## Activity
Check each line of the data for "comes", and copy the ones that have it.

## Source material
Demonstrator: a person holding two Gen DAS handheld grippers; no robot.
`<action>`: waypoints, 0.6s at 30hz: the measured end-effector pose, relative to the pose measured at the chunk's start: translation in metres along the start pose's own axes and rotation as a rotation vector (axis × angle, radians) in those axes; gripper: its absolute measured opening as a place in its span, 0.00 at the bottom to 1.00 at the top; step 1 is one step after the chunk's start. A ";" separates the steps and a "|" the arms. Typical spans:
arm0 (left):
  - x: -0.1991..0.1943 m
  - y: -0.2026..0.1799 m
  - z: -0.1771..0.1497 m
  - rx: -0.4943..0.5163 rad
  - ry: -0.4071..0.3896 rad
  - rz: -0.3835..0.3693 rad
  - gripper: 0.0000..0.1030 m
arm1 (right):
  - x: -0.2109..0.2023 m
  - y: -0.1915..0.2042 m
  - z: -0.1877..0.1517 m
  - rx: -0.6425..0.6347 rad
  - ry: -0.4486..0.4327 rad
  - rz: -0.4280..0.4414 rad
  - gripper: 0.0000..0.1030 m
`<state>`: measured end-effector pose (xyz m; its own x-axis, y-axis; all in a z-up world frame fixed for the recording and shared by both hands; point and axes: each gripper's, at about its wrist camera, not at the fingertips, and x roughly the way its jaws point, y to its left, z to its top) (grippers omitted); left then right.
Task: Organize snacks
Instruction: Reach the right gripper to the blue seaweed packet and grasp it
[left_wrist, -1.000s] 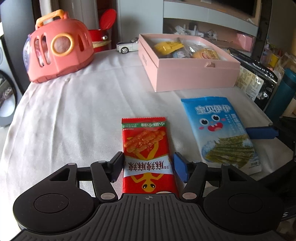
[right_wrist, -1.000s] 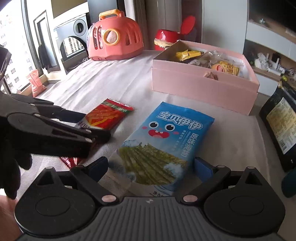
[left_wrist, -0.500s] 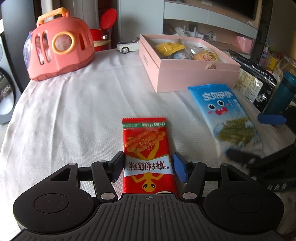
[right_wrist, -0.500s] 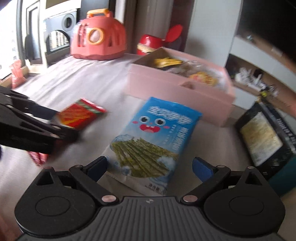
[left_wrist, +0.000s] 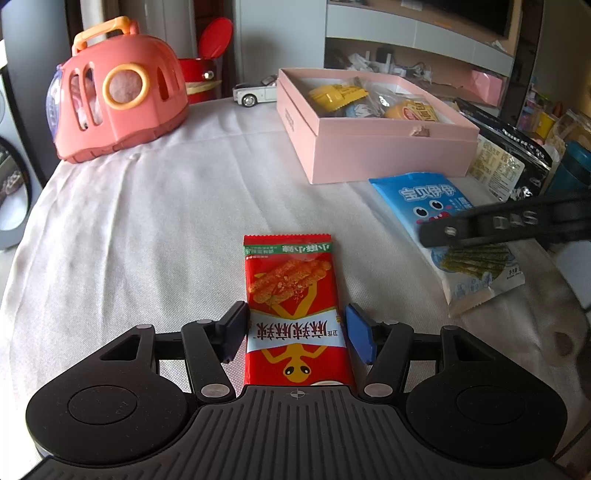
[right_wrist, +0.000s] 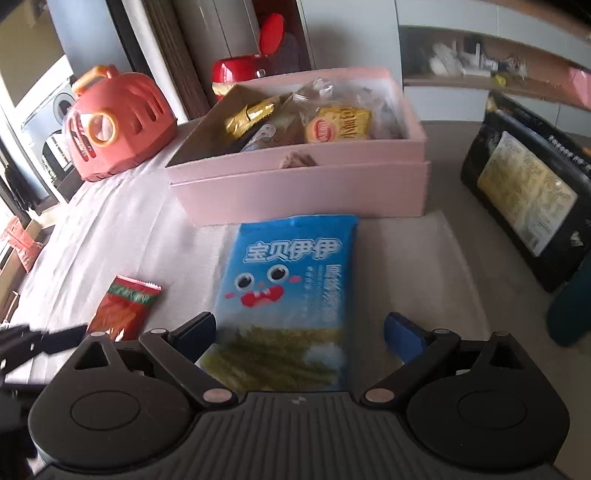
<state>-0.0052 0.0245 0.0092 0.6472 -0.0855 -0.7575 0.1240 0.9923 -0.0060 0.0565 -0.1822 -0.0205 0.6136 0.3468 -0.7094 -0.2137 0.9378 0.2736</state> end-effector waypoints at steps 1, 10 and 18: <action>0.000 0.000 -0.001 0.001 -0.001 -0.001 0.62 | 0.003 0.005 0.002 -0.014 -0.002 -0.002 0.97; -0.009 0.007 -0.009 0.048 -0.009 -0.055 0.62 | 0.024 0.036 0.001 -0.201 -0.032 -0.071 0.97; -0.008 0.015 -0.009 0.002 -0.034 -0.078 0.58 | 0.010 0.026 -0.009 -0.224 -0.062 -0.054 0.84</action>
<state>-0.0156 0.0413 0.0094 0.6604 -0.1653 -0.7325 0.1765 0.9823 -0.0626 0.0503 -0.1543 -0.0261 0.6731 0.3007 -0.6756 -0.3383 0.9376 0.0802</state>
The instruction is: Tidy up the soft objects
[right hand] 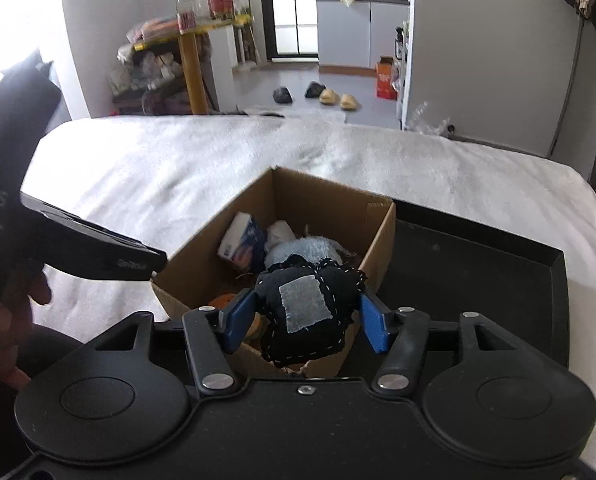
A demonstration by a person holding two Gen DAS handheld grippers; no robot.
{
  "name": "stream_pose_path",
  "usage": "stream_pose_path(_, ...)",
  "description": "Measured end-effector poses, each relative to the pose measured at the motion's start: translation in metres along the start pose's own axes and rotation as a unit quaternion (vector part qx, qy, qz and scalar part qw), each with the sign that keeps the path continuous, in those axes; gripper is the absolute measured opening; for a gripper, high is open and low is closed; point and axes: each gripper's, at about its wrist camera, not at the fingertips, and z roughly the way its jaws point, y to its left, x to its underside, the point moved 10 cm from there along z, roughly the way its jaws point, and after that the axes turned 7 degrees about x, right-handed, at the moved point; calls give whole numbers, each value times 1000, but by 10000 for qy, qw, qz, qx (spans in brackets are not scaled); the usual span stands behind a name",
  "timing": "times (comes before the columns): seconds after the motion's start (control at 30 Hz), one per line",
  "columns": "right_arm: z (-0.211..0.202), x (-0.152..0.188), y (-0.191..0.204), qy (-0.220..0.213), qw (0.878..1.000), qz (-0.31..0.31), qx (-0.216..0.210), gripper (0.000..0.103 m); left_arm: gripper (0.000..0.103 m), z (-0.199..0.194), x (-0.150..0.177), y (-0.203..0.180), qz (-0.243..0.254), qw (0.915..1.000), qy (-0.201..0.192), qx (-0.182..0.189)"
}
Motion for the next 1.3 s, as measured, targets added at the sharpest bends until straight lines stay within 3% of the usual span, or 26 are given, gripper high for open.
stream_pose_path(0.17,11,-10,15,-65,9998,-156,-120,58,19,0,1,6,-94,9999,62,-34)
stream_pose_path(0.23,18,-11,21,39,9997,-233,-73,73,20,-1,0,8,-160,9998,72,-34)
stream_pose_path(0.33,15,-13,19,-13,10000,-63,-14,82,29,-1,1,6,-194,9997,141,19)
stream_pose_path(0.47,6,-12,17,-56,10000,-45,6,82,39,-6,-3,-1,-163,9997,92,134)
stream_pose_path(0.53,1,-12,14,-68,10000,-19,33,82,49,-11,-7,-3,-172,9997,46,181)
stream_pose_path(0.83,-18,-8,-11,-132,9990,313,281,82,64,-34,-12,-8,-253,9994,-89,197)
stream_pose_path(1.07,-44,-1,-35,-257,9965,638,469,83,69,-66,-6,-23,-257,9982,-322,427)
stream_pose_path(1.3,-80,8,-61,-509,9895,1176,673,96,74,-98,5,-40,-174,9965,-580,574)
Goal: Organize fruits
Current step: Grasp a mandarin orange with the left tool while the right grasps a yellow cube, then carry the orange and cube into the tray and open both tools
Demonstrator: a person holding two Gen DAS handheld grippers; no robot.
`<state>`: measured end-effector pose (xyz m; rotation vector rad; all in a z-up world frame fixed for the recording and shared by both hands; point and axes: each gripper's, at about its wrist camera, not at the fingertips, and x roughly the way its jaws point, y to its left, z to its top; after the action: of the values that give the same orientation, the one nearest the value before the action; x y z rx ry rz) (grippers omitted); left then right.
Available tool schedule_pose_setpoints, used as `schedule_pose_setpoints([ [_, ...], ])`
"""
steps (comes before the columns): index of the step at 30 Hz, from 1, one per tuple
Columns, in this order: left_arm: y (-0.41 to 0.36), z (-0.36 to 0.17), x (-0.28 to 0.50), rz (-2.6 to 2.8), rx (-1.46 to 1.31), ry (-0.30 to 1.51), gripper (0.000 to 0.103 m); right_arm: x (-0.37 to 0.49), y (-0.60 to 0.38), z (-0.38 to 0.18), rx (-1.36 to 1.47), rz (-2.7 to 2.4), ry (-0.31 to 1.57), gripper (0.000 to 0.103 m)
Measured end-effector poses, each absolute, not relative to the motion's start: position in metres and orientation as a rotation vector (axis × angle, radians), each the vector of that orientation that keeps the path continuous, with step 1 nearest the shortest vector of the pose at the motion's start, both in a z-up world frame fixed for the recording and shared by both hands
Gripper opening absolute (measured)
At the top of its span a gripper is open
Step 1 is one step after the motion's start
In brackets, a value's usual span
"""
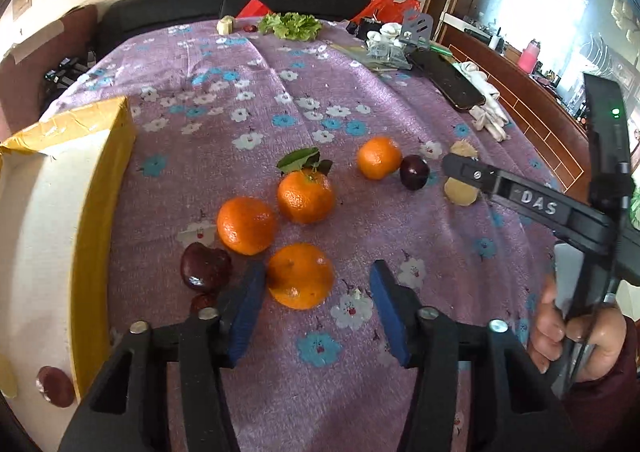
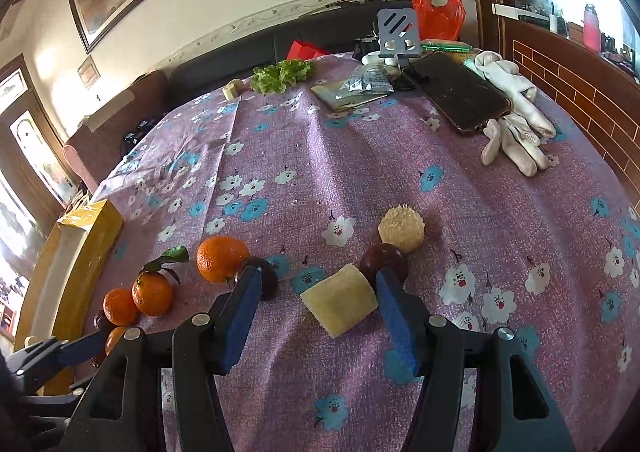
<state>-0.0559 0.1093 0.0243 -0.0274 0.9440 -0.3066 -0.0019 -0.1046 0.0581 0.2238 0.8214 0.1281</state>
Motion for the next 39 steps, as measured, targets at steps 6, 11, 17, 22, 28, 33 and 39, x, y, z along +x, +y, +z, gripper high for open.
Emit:
schedule_pose_setpoints([
  [6,0.111,0.02,-0.058,-0.301,-0.046,0.959,0.035,-0.004,-0.103,0.056,0.215,0.116,0.827,0.065],
  [11,0.112,0.015,-0.05,-0.303,-0.083,0.971,0.047,-0.003,-0.097,0.055,0.172,0.116,0.825,0.072],
  [17,0.107,0.019,-0.056,-0.278,-0.05,0.954,0.034,-0.006,-0.083,0.054,0.003,0.019,0.813,0.042],
  [22,0.118,0.034,-0.068,-0.26,-0.106,0.912,0.034,-0.008,-0.094,0.058,0.083,0.062,0.801,0.042],
  [28,0.142,0.063,-0.091,-0.234,-0.163,0.841,0.034,-0.019,-0.1,0.076,0.224,0.215,0.699,0.042],
  [33,0.191,0.095,-0.114,-0.152,-0.208,0.774,0.034,-0.024,-0.079,0.09,0.218,0.275,0.693,0.043],
  [39,0.272,0.118,-0.126,0.026,-0.225,0.729,0.034,-0.037,0.002,0.124,0.178,0.5,0.73,0.043],
])
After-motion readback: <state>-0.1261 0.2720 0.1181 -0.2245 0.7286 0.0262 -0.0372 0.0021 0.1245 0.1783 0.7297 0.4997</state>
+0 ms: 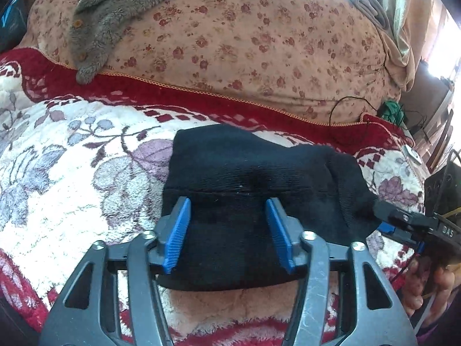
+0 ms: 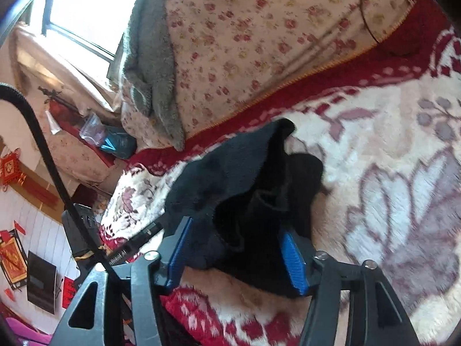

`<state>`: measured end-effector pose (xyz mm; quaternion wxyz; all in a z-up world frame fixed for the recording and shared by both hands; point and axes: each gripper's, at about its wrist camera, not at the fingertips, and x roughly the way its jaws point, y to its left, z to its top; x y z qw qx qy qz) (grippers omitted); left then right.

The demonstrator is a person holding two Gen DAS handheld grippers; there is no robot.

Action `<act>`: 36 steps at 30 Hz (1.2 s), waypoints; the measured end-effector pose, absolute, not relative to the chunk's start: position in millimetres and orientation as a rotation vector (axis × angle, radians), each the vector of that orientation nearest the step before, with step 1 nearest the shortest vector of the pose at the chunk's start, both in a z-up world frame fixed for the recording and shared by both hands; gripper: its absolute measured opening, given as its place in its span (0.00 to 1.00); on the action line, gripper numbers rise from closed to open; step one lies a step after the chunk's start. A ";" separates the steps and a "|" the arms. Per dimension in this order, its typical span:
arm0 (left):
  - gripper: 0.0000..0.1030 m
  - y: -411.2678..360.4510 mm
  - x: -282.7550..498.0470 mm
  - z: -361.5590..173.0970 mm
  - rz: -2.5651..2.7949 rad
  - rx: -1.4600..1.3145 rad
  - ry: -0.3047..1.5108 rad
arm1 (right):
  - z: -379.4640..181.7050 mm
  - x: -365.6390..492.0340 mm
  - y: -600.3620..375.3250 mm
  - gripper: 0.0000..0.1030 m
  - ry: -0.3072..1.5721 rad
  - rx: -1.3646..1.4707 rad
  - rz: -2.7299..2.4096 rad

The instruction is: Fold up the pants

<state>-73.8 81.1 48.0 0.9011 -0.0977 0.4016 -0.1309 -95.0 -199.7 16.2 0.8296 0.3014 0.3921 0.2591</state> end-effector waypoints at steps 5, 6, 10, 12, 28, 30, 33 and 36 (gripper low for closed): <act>0.60 73.8 -70.8 46.7 -0.250 -0.175 0.833 | 17.1 -88.2 -192.2 0.13 0.807 0.607 0.508; 0.59 74.2 -70.8 48.0 -0.255 -0.180 0.836 | 21.3 -91.7 -193.2 0.12 0.796 0.602 0.514; 0.52 76.4 -73.9 58.4 -0.295 -0.206 0.836 | 35.0 -110.4 -197.0 0.11 0.781 0.582 0.539; 0.52 74.9 -77.0 63.8 -0.308 -0.208 0.817 | 34.5 -118.1 -198.6 0.11 0.790 0.586 0.540; 0.52 55.4 -63.5 43.8 -0.223 -0.101 0.904 | 38.0 -120.4 -209.0 0.29 0.832 0.414 0.310; 0.52 57.1 -63.6 46.4 -0.215 -0.095 0.906 | 47.9 -121.3 -209.5 0.32 0.812 0.396 0.301; 0.52 61.1 -65.1 51.7 -0.190 -0.080 0.898 | 58.6 -119.7 -205.7 0.50 0.797 0.389 0.322; 0.52 67.9 -64.8 56.9 -0.178 -0.080 0.886 | 60.8 -115.1 -198.0 0.50 0.802 0.376 0.329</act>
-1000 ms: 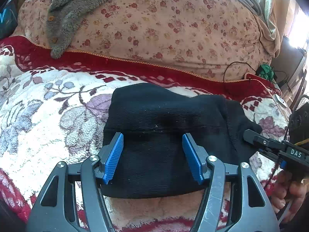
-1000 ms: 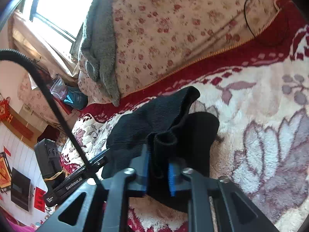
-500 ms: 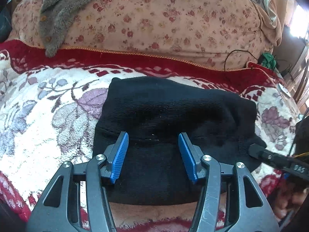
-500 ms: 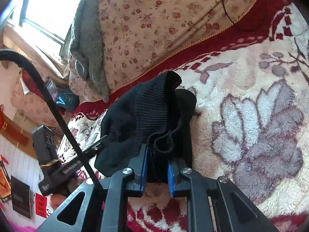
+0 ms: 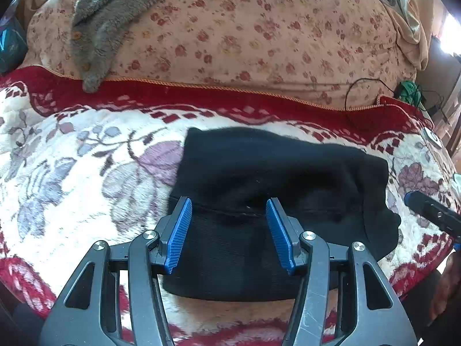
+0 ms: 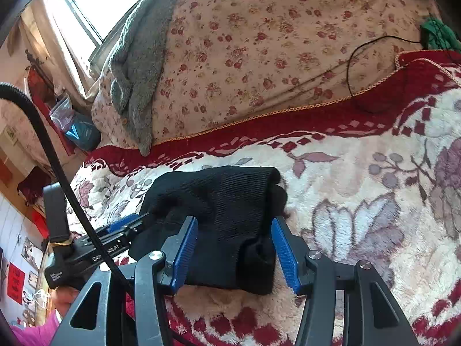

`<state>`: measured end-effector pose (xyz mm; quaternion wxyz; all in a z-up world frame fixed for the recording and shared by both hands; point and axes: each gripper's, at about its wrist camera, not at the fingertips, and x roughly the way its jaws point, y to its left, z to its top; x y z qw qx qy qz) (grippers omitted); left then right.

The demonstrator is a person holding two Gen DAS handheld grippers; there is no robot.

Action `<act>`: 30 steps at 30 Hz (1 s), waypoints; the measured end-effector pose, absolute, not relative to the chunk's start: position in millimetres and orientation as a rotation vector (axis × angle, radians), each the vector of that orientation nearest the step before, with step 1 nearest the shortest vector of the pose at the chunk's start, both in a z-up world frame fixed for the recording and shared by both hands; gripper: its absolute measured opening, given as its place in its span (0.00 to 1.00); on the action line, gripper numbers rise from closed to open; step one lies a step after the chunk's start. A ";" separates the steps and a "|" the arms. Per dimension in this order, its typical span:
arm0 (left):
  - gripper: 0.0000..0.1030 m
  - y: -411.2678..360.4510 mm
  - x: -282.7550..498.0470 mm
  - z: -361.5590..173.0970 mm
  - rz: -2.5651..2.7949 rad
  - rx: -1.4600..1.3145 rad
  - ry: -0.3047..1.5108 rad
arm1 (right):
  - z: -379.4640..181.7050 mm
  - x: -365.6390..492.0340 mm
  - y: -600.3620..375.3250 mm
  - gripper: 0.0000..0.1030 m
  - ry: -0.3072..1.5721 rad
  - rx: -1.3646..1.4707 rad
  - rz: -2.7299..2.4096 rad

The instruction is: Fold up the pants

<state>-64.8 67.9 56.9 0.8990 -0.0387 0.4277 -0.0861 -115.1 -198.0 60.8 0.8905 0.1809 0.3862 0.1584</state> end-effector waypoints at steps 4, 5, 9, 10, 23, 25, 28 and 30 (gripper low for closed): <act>0.52 79.3 -63.0 61.3 -0.174 -0.071 0.880 | 52.4 -105.7 -191.0 0.52 0.826 0.381 0.329; 0.52 81.6 -62.3 61.5 -0.171 -0.070 0.881 | 48.5 -103.4 -190.4 0.56 0.837 0.386 0.333; 0.52 91.0 -58.4 59.0 -0.155 -0.068 0.894 | 39.0 -97.3 -191.4 0.58 0.857 0.411 0.337; 0.52 93.7 -57.1 57.5 -0.150 -0.071 0.900 | 37.5 -96.7 -192.1 0.58 0.859 0.416 0.338; 0.52 109.9 -47.8 49.6 -0.124 -0.124 0.936 | 33.7 -89.7 -199.5 0.66 0.864 0.424 0.307; 0.52 113.0 -47.8 50.6 -0.126 -0.142 0.934 | 36.5 -90.5 -198.2 0.66 0.859 0.413 0.305; 0.52 115.6 -47.3 49.9 -0.119 -0.152 0.936 | 39.3 -90.9 -195.5 0.66 0.860 0.394 0.309; 0.52 118.6 -47.2 47.4 -0.118 -0.164 0.945 | 40.0 -91.0 -193.2 0.66 0.859 0.377 0.313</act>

## Answer to the problem
  "timing": "times (comes before the columns): seconds after the motion's start (control at 30 Hz), one per line",
steps (comes before the columns): index of the step at 30 Hz, from 1, one per tuple

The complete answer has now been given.